EXERCISE INSTRUCTIONS:
In the records below, pick out all lines containing the word "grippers".

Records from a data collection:

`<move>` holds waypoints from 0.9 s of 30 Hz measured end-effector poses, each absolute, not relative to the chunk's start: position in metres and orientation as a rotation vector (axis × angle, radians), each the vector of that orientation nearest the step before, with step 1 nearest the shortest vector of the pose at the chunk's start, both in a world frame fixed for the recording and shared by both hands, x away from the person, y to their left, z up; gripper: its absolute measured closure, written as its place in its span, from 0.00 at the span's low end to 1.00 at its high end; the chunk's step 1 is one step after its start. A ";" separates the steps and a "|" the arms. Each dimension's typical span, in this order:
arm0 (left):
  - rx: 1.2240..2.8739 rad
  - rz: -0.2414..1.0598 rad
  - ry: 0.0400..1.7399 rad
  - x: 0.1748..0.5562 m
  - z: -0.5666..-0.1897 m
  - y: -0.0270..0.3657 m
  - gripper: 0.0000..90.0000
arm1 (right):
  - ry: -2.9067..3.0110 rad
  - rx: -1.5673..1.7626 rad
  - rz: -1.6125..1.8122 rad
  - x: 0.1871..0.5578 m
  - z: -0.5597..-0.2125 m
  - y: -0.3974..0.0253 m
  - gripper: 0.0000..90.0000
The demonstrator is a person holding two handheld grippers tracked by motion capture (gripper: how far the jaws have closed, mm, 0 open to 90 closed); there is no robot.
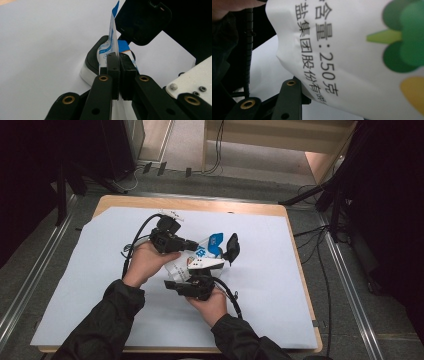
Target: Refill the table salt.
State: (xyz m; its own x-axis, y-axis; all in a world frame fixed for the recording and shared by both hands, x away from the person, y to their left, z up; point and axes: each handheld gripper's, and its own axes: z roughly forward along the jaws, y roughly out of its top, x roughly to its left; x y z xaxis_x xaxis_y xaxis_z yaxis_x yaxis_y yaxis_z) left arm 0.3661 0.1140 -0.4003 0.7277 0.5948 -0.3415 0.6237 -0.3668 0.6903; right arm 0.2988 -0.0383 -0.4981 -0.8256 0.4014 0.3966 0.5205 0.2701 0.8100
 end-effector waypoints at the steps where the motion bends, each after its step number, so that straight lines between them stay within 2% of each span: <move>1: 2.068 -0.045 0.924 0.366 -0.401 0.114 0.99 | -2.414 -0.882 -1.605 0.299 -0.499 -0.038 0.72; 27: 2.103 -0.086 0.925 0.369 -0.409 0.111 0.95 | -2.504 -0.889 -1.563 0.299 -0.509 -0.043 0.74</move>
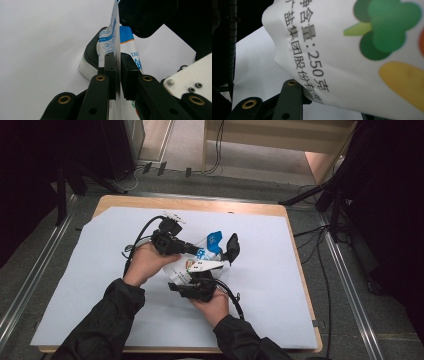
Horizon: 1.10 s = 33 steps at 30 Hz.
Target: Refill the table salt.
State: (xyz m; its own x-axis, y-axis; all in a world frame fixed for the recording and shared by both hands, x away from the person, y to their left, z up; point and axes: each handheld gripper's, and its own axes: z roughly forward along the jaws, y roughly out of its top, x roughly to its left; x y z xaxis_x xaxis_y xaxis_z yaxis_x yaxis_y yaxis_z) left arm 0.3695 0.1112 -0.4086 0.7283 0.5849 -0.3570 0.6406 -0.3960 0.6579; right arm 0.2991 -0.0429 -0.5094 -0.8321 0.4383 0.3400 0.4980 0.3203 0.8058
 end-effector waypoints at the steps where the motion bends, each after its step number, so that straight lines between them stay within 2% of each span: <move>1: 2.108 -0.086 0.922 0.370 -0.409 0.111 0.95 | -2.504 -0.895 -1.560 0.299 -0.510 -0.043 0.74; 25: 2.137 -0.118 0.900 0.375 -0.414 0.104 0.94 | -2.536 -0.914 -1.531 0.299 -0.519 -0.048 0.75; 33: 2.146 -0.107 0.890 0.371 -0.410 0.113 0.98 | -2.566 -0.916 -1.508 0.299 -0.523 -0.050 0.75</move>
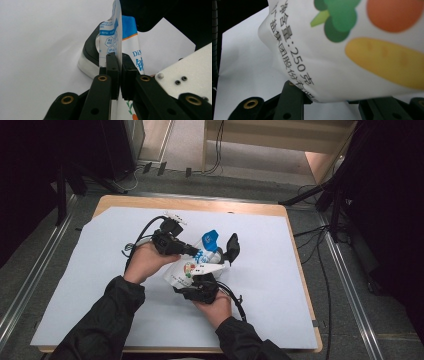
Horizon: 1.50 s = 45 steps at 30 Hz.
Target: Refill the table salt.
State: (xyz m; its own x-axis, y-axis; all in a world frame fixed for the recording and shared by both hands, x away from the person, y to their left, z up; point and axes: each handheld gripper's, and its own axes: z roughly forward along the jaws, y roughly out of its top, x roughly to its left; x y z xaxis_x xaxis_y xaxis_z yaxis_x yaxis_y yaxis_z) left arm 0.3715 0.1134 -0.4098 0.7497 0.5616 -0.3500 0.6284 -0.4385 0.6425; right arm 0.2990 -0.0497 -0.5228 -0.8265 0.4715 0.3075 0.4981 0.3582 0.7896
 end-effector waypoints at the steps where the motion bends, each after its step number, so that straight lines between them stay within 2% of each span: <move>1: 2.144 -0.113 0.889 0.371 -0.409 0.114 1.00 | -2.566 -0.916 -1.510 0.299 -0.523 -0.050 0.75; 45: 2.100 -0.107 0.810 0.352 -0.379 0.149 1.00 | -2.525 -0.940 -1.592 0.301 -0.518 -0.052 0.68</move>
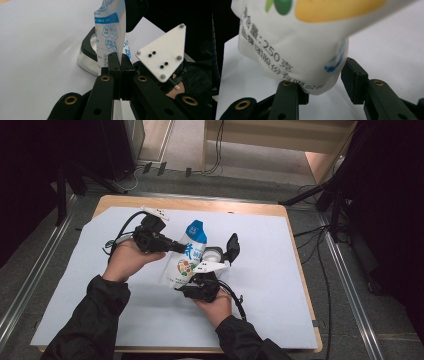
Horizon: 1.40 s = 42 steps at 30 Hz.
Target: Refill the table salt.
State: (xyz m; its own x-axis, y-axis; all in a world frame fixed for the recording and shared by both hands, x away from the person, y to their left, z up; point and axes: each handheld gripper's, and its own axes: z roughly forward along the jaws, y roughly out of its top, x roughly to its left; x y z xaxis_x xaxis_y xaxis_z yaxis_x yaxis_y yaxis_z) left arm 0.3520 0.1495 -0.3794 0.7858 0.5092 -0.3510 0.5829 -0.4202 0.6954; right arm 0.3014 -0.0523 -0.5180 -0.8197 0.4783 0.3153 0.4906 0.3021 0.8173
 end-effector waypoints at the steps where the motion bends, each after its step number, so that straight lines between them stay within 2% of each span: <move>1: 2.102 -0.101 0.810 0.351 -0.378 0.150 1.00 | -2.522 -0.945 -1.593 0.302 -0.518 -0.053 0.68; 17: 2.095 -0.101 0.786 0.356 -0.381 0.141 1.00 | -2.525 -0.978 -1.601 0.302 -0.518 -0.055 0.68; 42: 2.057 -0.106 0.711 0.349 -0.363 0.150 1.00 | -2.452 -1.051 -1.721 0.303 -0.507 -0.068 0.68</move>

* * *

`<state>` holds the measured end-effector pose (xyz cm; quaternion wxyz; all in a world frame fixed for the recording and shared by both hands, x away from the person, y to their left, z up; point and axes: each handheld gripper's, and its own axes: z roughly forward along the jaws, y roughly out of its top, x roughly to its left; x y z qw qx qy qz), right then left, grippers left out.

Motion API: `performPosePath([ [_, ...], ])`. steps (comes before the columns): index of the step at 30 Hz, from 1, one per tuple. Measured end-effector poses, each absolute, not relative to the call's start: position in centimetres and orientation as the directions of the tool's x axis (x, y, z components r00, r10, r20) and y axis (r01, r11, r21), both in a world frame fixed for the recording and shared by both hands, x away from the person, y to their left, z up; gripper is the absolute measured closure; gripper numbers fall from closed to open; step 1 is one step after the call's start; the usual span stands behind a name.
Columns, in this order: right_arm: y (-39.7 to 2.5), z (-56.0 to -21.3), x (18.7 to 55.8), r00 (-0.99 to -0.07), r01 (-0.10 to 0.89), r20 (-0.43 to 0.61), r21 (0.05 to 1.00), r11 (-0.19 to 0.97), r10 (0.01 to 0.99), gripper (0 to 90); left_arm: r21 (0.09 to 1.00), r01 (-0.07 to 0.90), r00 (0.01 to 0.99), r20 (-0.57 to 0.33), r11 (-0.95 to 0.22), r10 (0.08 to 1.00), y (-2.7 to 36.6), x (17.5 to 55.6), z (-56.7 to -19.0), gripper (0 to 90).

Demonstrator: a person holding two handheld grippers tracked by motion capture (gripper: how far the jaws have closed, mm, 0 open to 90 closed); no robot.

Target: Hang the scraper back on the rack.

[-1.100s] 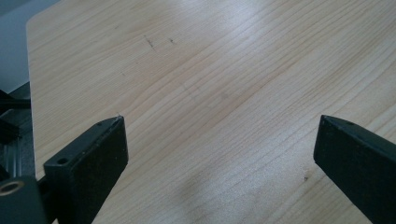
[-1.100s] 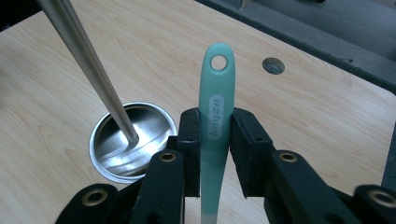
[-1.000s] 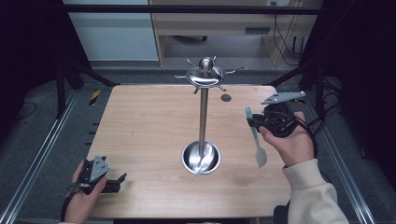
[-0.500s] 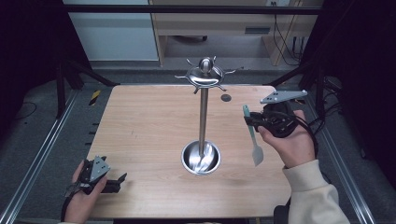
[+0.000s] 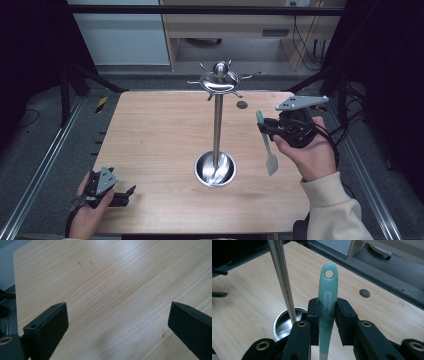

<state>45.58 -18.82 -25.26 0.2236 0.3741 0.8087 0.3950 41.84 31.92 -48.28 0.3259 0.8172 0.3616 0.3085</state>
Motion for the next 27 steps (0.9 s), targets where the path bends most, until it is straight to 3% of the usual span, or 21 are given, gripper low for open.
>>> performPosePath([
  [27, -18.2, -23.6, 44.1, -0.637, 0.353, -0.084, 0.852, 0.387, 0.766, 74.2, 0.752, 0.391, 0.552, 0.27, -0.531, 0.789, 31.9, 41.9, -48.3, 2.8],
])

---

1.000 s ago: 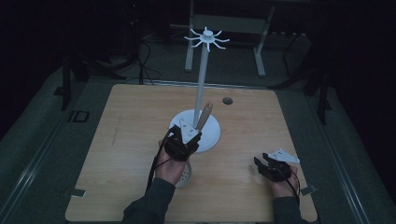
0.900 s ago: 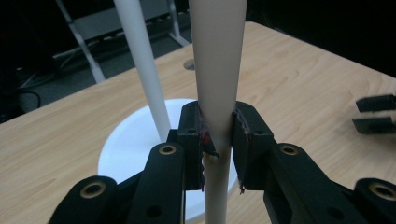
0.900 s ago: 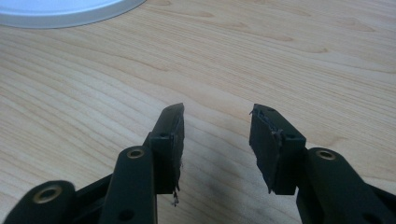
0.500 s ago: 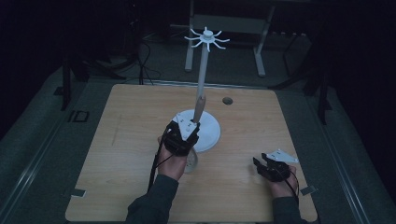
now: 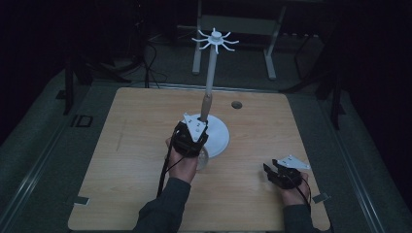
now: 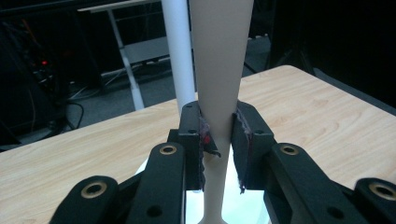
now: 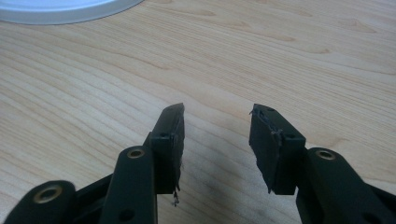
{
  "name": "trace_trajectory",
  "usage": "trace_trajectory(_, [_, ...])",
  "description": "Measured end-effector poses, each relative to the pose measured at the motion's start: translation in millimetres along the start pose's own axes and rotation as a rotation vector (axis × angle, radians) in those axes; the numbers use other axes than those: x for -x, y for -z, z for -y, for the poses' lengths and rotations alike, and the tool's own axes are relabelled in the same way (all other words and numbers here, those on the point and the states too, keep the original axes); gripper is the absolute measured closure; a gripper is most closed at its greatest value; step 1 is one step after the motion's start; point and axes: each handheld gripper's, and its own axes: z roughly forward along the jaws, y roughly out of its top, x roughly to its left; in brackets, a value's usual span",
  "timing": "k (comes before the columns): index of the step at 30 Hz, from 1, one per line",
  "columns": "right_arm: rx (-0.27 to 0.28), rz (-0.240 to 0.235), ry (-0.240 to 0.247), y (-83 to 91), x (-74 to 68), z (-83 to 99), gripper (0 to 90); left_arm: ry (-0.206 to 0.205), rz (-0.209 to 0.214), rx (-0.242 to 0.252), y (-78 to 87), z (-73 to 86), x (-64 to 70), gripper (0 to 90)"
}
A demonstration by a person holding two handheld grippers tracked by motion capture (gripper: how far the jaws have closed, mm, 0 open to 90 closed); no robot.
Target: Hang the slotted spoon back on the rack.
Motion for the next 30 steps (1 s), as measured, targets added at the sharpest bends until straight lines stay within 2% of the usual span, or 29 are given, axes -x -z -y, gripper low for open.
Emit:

TASK RESULT:
The demonstrator is a person holding two handheld grippers tracked by motion capture (gripper: how far the jaws have closed, mm, 0 open to 90 closed); there is no robot.
`<state>` holds the measured end-effector pose (xyz cm; quaternion wxyz; all in a world frame fixed for the recording and shared by both hands, x away from the person, y to their left, z up; point and axes: each handheld gripper's, and its own axes: z roughly forward along the jaws, y roughly out of its top, x roughly to its left; x y z qw qx qy qz), right then left, grippers left out.
Demonstrator: a person holding two handheld grippers tracked by motion capture (gripper: how far the jaws have closed, mm, 0 open to 90 closed); no robot.
A demonstration by a person holding two handheld grippers tracked by motion capture (gripper: how far the jaws have closed, mm, 0 open to 90 closed); no robot.

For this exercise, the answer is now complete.